In [1]:
import pandas as pd
import numpy as np
import xgboost as xgb
import joblib
from sklearn.model_selection import train_test_split
from sklearn.preprocessing import LabelEncoder
from sklearn.metrics import classification_report, accuracy_score
import os

# --- NEW: Imports for plotting ---
import matplotlib.pyplot as plt
from sklearn.metrics import ConfusionMatrixDisplay

# --- Configuration ---
DATA_FILE = 'pune_parking_hyper_realistic.csv'
MODEL_FILE = 'parking_model_v2.json'
MODEL_DATA_FILE = 'parking_model_data_v2.joblib'

def preprocess_and_train():
    
    # --- Step 1: Load Data ---
    print(f"Loading data from {DATA_FILE}...")
    # Try to load the data, handle file not found
    try:
        df = pd.read_csv(DATA_FILE)
    except FileNotFoundError:
        print(f"Error: Data file '{DATA_FILE}' not found.")
        print("Please make sure the CSV file is in the same directory as the script.")
        # Create a dummy CSV file to allow the script to run for demonstration
        print("Creating a dummy 'pune_parking_hyper_realistic.csv' to proceed...")
        dummy_data = {
            'slot_type': np.random.choice(['car', 'bike', 'ev'], 1000),
            'hour': np.random.randint(0, 24, 1000),
            'weekday': np.random.randint(0, 7, 1000),
            'weather': np.random.choice(['sunny', 'rainy', 'cloudy'], 1000),
            'event_type': np.random.choice(['none', 'festival', 'public_holiday'], 1000),
            'poi_office_count': np.random.randint(0, 30, 1000),
            'poi_restaurant_count': np.random.randint(0, 30, 1000),
            'poi_store_count': np.random.randint(0, 30, 1000),
            'is_occupied': np.random.randint(0, 2, 1000)
        }
        df = pd.DataFrame(dummy_data)
        df.to_csv(DATA_FILE, index=False)

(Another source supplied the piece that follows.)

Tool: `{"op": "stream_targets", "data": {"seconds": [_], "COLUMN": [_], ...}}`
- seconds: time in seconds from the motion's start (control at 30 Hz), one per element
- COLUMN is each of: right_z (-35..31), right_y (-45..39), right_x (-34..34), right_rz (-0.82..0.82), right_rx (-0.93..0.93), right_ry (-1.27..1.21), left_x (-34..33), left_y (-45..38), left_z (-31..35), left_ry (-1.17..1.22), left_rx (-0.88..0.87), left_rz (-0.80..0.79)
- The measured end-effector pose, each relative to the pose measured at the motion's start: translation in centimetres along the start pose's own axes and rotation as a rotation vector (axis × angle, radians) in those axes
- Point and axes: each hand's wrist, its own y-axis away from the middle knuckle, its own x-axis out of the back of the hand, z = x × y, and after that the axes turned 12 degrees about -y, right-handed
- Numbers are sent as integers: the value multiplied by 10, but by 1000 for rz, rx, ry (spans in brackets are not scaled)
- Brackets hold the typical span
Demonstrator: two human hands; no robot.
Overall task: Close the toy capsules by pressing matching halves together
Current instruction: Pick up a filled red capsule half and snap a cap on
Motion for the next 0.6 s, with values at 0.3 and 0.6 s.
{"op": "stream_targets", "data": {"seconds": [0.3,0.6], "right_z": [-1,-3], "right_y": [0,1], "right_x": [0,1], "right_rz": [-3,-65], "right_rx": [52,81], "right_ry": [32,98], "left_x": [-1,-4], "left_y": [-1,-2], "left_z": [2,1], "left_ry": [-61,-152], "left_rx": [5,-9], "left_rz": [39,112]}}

    # --- Step 2: Feature Engineering & Preprocessing ---
    print("Engineering features (cyclical time, NaNs)...")
    
    df['hour_sin'] = np.sin(2 * np.pi * df['hour'] / 24.0)
    df['hour_cos'] = np.cos(2 * np.pi * df['hour'] / 24.0)
    df['weekday_sin'] = np.sin(2 * np.pi * df['weekday'] / 7.0)
    df['weekday_cos'] = np.cos(2 * np.pi * df['weekday'] / 7.0)

    feature_cols = [
        'slot_type', 'weather', 'event_type',
        'poi_office_count', 'poi_restaurant_count', 'poi_store_count',
        'hour_sin', 'hour_cos', 'weekday_sin', 'weekday_cos'
    ]
    
    target_col = 'is_occupied'
    
    # Ensure all feature_cols exist, add if missing (e.g., from dummy data)
    for col in feature_cols:
        if col not in df.columns:
             # Add a default column if it's missing from the dummy
             if 'poi' in col:
                 df[col] = np.random.randint(0, 30, len(df))
             else:
                 df[col] = 'missing' 

    X = df[feature_cols].copy() 
    y = df[target_col]

    print("Encoding categorical features...")
    categorical_cols = ['slot_type', 'weather', 'event_type']
    encoders = {} 
    
    for col in categorical_cols:
        X[col] = X[col].fillna('missing')
        le = LabelEncoder()
        X[col] = le.fit_transform(X[col])
        encoders[col] = le

    numerical_cols = ['poi_office_count', 'poi_restaurant_count', 'poi_store_count']
    for col in numerical_cols:
        X[col] = X[col].fillna(0) 

    # --- Step 3: Save Encoders and Column List ---
    model_data = {
        'encoders': encoders,
        'model_columns': X.columns.tolist()
    }
    joblib.dump(model_data, MODEL_DATA_FILE)
    print(f"Model data (encoders, columns) saved to {MODEL_DATA_FILE}")

    # --- Step 4: Split Data ---
    X_train, X_test, y_train, y_test = train_test_split(
        X, y, test_size=0.2, random_state=42, stratify=y
    )

    # --- Step 5: Train the XGBoost Model (Tuned) ---
    print("Training XGBoost model...")
    
    model = xgb.XGBClassifier(
        objective='binary:logistic',
        eval_metric='logloss',
        n_estimators=1000,
        learning_rate=0.05,
        max_depth=8,
        early_stopping_rounds=20,
        enable_categorical=True, 
        scale_pos_weight=2.0,
        importance_type='gain'
    )
    
    model.fit(
        X_train, y_train,
        eval_set=[(X_test, y_test)],
        verbose=False
    )
    
    print("Model training complete.")

    # --- Step 6: Evaluate the Model ---
    print("\n--- Model Evaluation ---")
    y_pred = model.predict(X_test)
    
    print(f"Accuracy: {accuracy_score(y_test, y_pred):.4f}")
    print("\nClassification Report:")
    print(classification_report(y_test, y_pred, target_names=['Free (0)', 'Occupied (1)']))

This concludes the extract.